Çıktık otelden bizim mağazaya gittik ama henüz açık değiliz o an itibari ile. Heryer koşuşturan, bi işe yarayan insanlarla dolu. Benim afyonum patlamamış, yiyelim - içelim - uyanalım - ayılalım diye askıntı oluyorum çoluk çocuğun üstüne. En sonunda yandaki bir “pastaneye” gidelim, bari kursağımıza bi lokma girsin’e ikna edebildim etrafımdaki diğer otelde-kahvaltı-etmeyip-uyumayı-tercih-etmişleri. Gittik, “2 çay biraz da şunlardan bunlardan” dedik. Çay denen şey cam bardakta (ince belli) içilir ve de uzaktan gelirken kendini renginden belli eder – doğrusu budur ya da. Bize gelen çay uzaktan beyaz, yakına gelince “vücudunuzdaki su miktarının yeterli olup olmadığını anlamak için çişinizin rengine bakın, beyaza yakın derecede çok açık sarı ise, su miktarınız uygundur” diye tarif edilen sağlıklı çiş renginde. Kendime hakim olamayarak, “çay daha demlenmemiş galiba, beklesek mi biz acaba?” dedim. Çayları getiren kız, “yok demli de, biz kaçak çay kullanmıyoruz, lipton bu kadar demli oluyor” dedi…
Öğlende kebap yemeğe gittik, içimizden biri “ben acı yiyemiyorum” deyince, kebapçıdaki garson “çok acı değil” cevabını verdi, “kime göre acı ya da değil?” dedim, “sizlere göre” dedi çocuk bana.

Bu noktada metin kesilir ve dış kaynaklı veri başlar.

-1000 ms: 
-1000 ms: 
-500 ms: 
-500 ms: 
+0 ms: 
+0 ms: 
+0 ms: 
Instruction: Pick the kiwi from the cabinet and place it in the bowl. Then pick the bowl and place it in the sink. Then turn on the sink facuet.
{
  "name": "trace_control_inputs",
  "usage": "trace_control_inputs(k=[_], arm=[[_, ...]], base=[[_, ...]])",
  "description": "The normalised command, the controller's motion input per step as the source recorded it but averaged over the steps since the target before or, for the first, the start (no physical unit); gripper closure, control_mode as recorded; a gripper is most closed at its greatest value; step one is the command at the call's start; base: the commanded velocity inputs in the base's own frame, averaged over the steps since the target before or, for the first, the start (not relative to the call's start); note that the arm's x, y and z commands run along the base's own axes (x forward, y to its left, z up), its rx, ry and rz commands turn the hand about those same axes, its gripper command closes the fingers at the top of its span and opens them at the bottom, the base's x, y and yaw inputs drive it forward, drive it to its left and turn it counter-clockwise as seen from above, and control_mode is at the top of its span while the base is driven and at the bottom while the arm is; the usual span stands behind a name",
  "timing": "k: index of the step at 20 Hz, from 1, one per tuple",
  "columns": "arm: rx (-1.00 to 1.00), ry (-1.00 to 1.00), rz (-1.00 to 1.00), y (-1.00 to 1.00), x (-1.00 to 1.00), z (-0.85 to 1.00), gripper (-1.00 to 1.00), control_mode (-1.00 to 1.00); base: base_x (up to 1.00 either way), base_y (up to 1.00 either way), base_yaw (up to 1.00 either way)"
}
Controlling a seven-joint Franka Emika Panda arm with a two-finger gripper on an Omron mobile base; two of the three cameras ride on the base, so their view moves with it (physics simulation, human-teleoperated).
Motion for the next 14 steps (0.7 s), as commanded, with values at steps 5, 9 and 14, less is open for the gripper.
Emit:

Bu sıcak kanlı, pratik zekalı ve de hazır-cevap insanlarımızın yaşadığı güzel ilimizde mağazamızı açtık, kahvemizi içtik, sonra hadi dedik biz gidelim koşturmacadan beyni dönmüş, o yüzden cevapları hazır olmayan garsonların memleketi istanbul’umuza.

5 yorum:

ece arar dedi ki...

delisin. nefissss yazı. yanındaymış kadar oldum. mesela çayla ilgili o cümleyi söylerken yüz ifadeni biliyorum... ayrıca "size göre" demesi garsonun, bence süperötesi bi ifade biçimi. bayıldım. ay noolur her gün yaz.

nazif dedi ki...

o garsonun "hepsi var" cevabını okuduğum anda "yapma hayrettin, yapma hayrettin" diye mırıldanmışım. neler yaptınız kimbilir zavallıya da insan hakları dernekleri başınıza üşüşmesin diye yazmıyorsunuz.
ayrıca her ne kadar sağlıklı çiş konusundaki didaktik betimlemenizden çok etkilenmiş olsam da bu yazı dişimin kovuğuna gitmedi. koskoca turneye çıktınız, bu kadarcıkla geçiştirmek olmaz, daha isteriz.

Gülben dedi ki...

syn hocam, bu profil fotosu yoksa "öbür" blogunuzun bir habercisi mi? gotik makyaj yolda mı?
yav gittik onca yolu, yedik kebapları geldik işte :-p

aslı hayvanı dedi ki...

şarap olayını okurken nazif'le aynı oldum yannız. sırtımdan aşaaa sovuk terler dökendi. bizde bile travma olmuş demek :D

nazif dedi ki...

efendim bu resmimi dün tamamladım. yaratma yolculuğumdan bahseden bir yazı yazacaktım bloguma, onun için profilime koymuştum.
yazıya daha büyük çözünürlüklü bir fotosunu ekleyeceğim, umarım beğenirsiniz.